À quelques pas de là passait un ruisseau, un pont était jeté sur le ruisseau; d'Artagnan conduisit son cheval sous l'arche de ce pont; ses amis le suivirent.

Ils n'y étaient pas depuis dix minutes qu'ils entendirent approcher le galop rapide d'une troupe de cavaliers. Cinq minutes après, cette troupe passait sur leur tête, bien loin de se douter que ceux qu'ils cherchaient n'étaient séparés d'eux que par l'épaisseur de la voûte du pont.

LXVII. Londres

Lorsque le bruit des chevaux se fut perdu dans le lointain, d'Artagnan regagna le bord de la rivière, et se mit à arpenter la plaine en s'orientant autant que possible sur Londres.
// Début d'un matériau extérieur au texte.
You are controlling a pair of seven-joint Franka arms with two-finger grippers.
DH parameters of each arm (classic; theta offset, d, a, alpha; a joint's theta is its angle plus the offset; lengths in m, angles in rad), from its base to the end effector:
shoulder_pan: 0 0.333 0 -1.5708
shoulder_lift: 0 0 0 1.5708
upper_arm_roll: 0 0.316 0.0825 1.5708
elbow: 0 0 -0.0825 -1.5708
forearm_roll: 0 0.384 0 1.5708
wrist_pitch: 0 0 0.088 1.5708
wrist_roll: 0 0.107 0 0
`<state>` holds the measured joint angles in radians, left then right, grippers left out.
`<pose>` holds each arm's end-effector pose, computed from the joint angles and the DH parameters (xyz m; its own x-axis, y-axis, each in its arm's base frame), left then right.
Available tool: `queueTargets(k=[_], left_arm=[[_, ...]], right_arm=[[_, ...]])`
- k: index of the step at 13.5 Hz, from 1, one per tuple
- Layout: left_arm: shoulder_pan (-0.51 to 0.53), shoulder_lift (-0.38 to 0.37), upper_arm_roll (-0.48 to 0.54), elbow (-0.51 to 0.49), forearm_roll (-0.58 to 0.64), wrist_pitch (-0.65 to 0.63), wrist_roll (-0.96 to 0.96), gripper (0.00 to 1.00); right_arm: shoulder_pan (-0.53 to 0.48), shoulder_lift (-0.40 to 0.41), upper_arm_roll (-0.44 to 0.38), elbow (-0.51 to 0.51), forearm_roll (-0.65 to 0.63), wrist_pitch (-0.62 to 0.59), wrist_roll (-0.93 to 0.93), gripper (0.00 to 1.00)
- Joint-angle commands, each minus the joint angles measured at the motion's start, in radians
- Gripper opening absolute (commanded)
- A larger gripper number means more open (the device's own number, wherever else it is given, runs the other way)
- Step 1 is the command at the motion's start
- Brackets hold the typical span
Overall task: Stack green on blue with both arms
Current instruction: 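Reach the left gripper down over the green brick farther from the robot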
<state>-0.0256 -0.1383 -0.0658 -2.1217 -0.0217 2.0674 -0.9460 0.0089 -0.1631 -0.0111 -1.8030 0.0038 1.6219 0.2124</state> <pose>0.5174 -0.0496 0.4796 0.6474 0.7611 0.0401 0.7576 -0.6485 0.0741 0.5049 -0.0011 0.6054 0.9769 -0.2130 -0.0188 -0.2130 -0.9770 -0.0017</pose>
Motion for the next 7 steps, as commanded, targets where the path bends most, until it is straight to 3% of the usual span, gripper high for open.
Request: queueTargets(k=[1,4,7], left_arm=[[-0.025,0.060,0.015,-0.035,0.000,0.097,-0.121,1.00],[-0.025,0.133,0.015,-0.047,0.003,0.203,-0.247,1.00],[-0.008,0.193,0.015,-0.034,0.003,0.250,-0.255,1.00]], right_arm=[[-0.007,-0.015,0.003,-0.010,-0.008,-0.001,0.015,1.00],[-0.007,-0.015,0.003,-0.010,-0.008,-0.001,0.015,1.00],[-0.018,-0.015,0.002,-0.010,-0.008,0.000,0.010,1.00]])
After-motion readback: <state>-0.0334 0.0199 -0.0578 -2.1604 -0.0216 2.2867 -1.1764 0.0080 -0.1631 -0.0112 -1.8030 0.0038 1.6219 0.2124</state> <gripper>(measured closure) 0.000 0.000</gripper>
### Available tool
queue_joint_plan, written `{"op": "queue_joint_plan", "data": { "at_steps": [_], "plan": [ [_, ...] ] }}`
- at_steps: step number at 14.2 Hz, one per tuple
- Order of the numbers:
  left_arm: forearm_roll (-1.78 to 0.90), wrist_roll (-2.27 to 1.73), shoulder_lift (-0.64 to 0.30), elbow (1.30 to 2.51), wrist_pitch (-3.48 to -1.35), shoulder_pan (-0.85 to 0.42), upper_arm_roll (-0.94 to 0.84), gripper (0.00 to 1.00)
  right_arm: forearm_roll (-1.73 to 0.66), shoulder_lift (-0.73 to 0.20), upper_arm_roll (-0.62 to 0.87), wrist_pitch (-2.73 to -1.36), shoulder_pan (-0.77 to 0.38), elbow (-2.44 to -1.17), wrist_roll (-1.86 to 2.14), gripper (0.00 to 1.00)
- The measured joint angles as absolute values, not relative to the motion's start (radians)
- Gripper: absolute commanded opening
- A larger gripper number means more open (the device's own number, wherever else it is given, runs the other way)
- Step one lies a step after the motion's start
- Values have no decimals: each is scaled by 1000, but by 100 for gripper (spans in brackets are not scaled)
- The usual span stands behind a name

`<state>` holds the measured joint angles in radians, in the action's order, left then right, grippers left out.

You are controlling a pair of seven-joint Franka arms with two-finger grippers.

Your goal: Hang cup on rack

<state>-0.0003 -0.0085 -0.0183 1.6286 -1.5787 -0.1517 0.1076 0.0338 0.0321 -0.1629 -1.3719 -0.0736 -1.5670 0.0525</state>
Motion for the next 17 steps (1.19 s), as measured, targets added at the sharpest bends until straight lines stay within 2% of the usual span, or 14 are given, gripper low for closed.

Ses trois amis le suivirent en silence, jusqu'à ce qu'à l'aide d'un large demi-cercle ils eussent laissé la ville loin derrière eux.

— Pour cette fois, dit d'Artagnan lorsqu'il se crut enfin assez loin du point de départ pour passer du galop au trot, je crois bien que décidément tout est perdu, et que ce que nous avons de mieux à faire est de gagner la France. Que dites-vous de la proposition, Athos? ne la trouvez-vous point raisonnable?

— Oui, cher ami, répondit Athos; mais vous avez prononcé l'autre jour une parole plus que raisonnable, une parole noble et généreuse, vous avez dit: «Nous mourrons ici!» Je vous rappellerai votre parole.